I am humbled beyond words at this picture of Moses — a man who took no part in worshiping the idol and yet he still owned his people to God, made no excuse for them, and beseeched God to still be their God and let them continue as God’s people. Moses owned the people’s fault because they were his people. I long for a leader with the fortitude to do this for us even now, as we embrace the idols of our day.

But the story did not end there. Moses had exorcised the demon, he had crushed the idol, and he was left with a void in his people’s heart—the void they had tried to fill with the golden calf.

The chapters that follow the golden calf are less shocking — and therefore less read. They provide the portrait of a strong leader offering his people food to match their hunger — medicine to match the illness. Where Aaron had collected gold from the people to build an idol, Moses collected it to build a tabernacle, an altar, and an ark to the Lord. The same people who had grown itchy and rebellious under Aaron now gave freely until Moses said, “‘Let neither man nor woman do any more work for the offering of the sanctuary.’ And the people were restrained from bringing, for the material they had was sufficient for all the work to be done — indeed too much” (Exodus 37:6-7).

And, when the work was completed in all its exquisite detail, “Moses looked over all the work, and indeed they had done it; as the Lord had commanded, just so they had done it. And Moses blessed them” (Exodus 39:43). He had given them a good thing that fit the void in their lives.

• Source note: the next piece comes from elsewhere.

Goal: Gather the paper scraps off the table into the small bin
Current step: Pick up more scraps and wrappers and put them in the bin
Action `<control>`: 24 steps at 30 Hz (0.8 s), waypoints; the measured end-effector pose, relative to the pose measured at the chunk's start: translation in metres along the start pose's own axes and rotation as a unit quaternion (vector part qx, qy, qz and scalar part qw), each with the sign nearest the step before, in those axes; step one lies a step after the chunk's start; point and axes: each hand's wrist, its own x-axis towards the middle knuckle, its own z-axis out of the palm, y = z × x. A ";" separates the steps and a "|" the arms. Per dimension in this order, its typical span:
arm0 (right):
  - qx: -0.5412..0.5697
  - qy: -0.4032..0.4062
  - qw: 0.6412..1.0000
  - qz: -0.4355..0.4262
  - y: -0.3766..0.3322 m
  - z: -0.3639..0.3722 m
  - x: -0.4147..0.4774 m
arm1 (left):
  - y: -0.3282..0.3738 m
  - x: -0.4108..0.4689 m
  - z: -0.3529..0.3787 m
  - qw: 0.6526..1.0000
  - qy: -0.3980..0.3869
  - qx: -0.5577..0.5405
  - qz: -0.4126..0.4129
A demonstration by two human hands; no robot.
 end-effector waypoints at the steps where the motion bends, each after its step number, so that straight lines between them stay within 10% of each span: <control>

Our presidential candidates have shown us an absence in the hearts of our people, and for this we can thank them. As we search for the right leaders to fill this void, I leave you with the statements of two great leaders. Whether pastor, politician, artist, entertainer, or commentator, let us look for people who can say with Moses, “When [the people] have difficulty, they come to me, and I judge between one and another; and I make known the statutes of God and His laws” (Exodus 18:15-16). Or with Jesus, “My sheep hear my voice, and I know them, and they follow me” (John 10:27). As we seek to understand and fill the absence in our lives, let us look for humble leaders who know us, speak the truth to us, and own us with all our flaws because we are their people.